◆ **WHAT IS REQUIRED**:
Reproduce the data, keeping every word exactly as it is.

GIVEN DATA Block Start

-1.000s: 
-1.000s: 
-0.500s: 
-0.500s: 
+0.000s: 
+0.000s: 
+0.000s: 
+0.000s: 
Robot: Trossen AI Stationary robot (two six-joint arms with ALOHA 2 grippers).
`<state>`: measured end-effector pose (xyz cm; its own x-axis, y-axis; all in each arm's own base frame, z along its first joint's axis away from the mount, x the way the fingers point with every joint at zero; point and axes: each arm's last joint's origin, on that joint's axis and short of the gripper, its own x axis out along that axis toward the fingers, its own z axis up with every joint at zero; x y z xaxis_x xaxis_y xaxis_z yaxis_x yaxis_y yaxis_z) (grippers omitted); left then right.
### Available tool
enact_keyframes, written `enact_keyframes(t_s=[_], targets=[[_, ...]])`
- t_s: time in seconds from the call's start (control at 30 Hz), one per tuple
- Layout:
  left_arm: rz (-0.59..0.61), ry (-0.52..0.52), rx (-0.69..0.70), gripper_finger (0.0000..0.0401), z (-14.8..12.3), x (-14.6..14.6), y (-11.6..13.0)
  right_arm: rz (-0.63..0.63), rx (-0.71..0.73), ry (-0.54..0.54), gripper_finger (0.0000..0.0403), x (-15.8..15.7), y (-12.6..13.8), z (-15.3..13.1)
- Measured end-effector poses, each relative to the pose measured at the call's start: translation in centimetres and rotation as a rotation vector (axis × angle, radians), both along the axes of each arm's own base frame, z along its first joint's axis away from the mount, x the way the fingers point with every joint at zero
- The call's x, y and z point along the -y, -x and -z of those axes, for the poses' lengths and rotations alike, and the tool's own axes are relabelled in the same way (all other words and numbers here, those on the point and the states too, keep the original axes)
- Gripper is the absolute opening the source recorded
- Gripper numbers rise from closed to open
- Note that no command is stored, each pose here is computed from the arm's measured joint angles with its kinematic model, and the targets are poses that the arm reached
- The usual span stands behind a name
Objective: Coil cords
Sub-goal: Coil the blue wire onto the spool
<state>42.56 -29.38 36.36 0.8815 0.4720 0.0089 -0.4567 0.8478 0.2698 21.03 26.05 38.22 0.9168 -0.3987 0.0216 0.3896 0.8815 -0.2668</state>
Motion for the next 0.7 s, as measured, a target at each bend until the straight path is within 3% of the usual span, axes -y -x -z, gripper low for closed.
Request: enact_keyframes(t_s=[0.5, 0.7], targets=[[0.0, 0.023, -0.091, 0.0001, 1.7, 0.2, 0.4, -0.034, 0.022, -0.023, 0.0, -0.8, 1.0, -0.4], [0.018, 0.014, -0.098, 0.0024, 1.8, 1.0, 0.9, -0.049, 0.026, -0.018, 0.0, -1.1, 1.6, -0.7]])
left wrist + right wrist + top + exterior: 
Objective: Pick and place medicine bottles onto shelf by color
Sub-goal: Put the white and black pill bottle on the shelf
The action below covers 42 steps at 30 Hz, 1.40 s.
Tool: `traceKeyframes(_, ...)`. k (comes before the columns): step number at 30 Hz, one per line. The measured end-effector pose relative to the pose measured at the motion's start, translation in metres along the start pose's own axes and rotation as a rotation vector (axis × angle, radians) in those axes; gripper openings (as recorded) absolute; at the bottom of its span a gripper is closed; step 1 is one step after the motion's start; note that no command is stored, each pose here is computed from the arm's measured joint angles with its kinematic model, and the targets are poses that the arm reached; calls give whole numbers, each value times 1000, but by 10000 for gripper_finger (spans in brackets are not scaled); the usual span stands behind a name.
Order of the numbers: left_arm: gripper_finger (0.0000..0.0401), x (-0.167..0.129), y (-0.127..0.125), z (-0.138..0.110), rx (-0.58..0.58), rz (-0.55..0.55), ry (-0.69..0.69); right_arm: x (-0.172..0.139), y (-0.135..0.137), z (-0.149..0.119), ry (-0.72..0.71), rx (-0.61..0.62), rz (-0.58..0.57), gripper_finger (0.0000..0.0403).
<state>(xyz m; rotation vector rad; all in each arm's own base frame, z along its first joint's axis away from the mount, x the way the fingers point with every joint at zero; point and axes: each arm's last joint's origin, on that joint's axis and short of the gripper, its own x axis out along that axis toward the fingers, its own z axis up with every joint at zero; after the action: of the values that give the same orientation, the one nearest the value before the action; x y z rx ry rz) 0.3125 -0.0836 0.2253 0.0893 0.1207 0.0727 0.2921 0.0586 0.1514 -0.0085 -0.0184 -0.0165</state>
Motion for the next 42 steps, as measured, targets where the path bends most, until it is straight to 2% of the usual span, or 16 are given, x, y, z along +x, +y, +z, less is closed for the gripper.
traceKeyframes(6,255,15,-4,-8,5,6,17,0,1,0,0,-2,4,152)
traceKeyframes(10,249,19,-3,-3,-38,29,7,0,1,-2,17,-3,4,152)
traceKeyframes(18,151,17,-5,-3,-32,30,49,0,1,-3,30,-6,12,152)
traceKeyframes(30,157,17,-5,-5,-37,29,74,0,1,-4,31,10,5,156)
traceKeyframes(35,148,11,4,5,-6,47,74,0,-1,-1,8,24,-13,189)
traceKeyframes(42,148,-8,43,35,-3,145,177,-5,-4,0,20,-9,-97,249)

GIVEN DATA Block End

◆ **TASK RESPONSE**:
-1.000s: 
-1.000s: 
-0.500s: 
-0.500s: 
+0.000s: 
+0.000s: 
+0.000s: 
+0.000s: 
Robot: Trossen AI Stationary robot (two six-joint arms with ALOHA 2 grippers).
`<state>`: measured end-effector pose (xyz cm; its own x-axis, y-axis; all in each arm's own base frame, z along its first joint's axis away from the mount, x the way the fingers point with every joint at zero; point and axes: each arm's last joint's origin, on that joint's axis and short of the gripper, its own x axis out along that axis toward the fingers, its own z axis up with every joint at zero; x y z xaxis_x xaxis_y xaxis_z yaxis_x yaxis_y yaxis_z) (grippers omitted); left then right.
### Available tool
enact_keyframes, written `enact_keyframes(t_s=[_], targets=[[_, ...]])`
- t_s: time in seconds from the call's start (control at 30 Hz), one per tuple
- Layout:
  left_arm: rz (-0.59..0.61), ry (-0.52..0.52), rx (-0.69..0.70), gripper_finger (0.0000..0.0401), z (-14.8..12.3), x (-14.6..14.6), y (-11.6..13.0)
  right_arm: rz (-0.63..0.63), rx (-0.71..0.73), ry (-0.54..0.54), gripper_finger (0.0000..0.0403), x (-15.8..15.7), y (-12.6..13.8), z (-15.3..13.1)
- Measured end-effector poses, each relative to the pose measured at the call's start: translation in centimetres and rotation as a rotation vector (axis × angle, radians), both along the axes of each arm's own base frame, z along its first joint's axis away from the mount, x the way the fingers point with every joint at zero
- The call's x, y and z point along the -y, -x and -z of those axes, for the poses' lengths and rotations alike, and the tool's own axes are relabelled in the same way (all other words and numbers here, those on the point and the states too, keep the original axes)
- Gripper is the absolute opening the source recorded
- Gripper numbers rise from closed to open
- Note that no command is stored, each pose here is computed from the arm's measured joint angles with its kinematic model, and the targets are poses that the arm reached
- The usual span stands behind a name
Objective: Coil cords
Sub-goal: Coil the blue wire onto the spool
<state>42.56 -29.38 36.36 0.8815 0.4720 0.0089 -0.4567 0.8478 0.2698 21.03 26.05 38.22 0.9168 -0.3987 0.0216 0.3896 0.8815 -0.2668</state>
Motion for the next 0.7 s, as measured, a target at each bend until the straight path is within 3% of the usual span, axes -y -x -z, gripper low for closed.
Request: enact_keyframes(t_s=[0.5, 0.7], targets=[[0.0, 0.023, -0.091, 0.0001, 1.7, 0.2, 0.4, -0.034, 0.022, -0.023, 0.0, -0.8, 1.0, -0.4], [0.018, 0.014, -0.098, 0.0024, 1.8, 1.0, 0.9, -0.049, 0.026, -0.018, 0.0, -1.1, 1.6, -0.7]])
left wrist + right wrist + top + exterior: 
Objective: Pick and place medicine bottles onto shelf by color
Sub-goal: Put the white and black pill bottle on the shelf
The action below covers 42 steps at 30 Hz, 1.40 s.
Tool: `traceKeyframes(_, ...)`. k (comes before the columns): step number at 30 Hz, one per line. The measured end-effector pose relative to the pose measured at the motion's start, translation in metres along the start pose's own axes and rotation as a rotation vector (axis × angle, radians) in those axes; gripper openings (as recorded) absolute; at the bottom of its span a gripper is closed; step 1 is one step after the motion's start; note that no command is stored, each pose here is computed from the arm's measured joint angles with its kinematic model, and the targets are poses that the arm reached; calls give whole numbers, each value times 1000, but by 10000 for gripper_finger (spans in brackets are not scaled); the usual span stands behind a name.
Order of the numbers: left_arm: gripper_finger (0.0000..0.0401), x (-0.167..0.129), y (-0.127..0.125), z (-0.138..0.110), rx (-0.58..0.58), rz (-0.55..0.55), ry (-0.69..0.69); right_arm: x (-0.172..0.139), y (-0.135..0.137), z (-0.149..0.119), ry (-0.72..0.71), rx (-0.61..0.62), rz (-0.58..0.57), gripper_finger (0.0000..0.0403).
<state>(xyz m; rotation vector rad; all in each arm's own base frame, z along its first joint's axis away from the mount, x the way the fingers point with every joint at zero; point and axes: each arm's last joint's origin, on that joint's axis and short of the gripper, its own x axis out along that axis toward the fingers, its own z axis up with every joint at zero; after the action: of the values that give the same orientation, the one nearest the value before the action; x y z rx ry rz) 0.3125 -0.0836 0.2253 0.0893 0.1207 0.0727 0.2921 0.0586 0.1514 -0.0085 -0.0184 -0.0165</state>
Motion for the next 42 steps, as measured, targets where the path bends most, until it is straight to 2% of the usual span, or 16 are given, x, y, z along +x, +y, +z, less is closed for the gripper.
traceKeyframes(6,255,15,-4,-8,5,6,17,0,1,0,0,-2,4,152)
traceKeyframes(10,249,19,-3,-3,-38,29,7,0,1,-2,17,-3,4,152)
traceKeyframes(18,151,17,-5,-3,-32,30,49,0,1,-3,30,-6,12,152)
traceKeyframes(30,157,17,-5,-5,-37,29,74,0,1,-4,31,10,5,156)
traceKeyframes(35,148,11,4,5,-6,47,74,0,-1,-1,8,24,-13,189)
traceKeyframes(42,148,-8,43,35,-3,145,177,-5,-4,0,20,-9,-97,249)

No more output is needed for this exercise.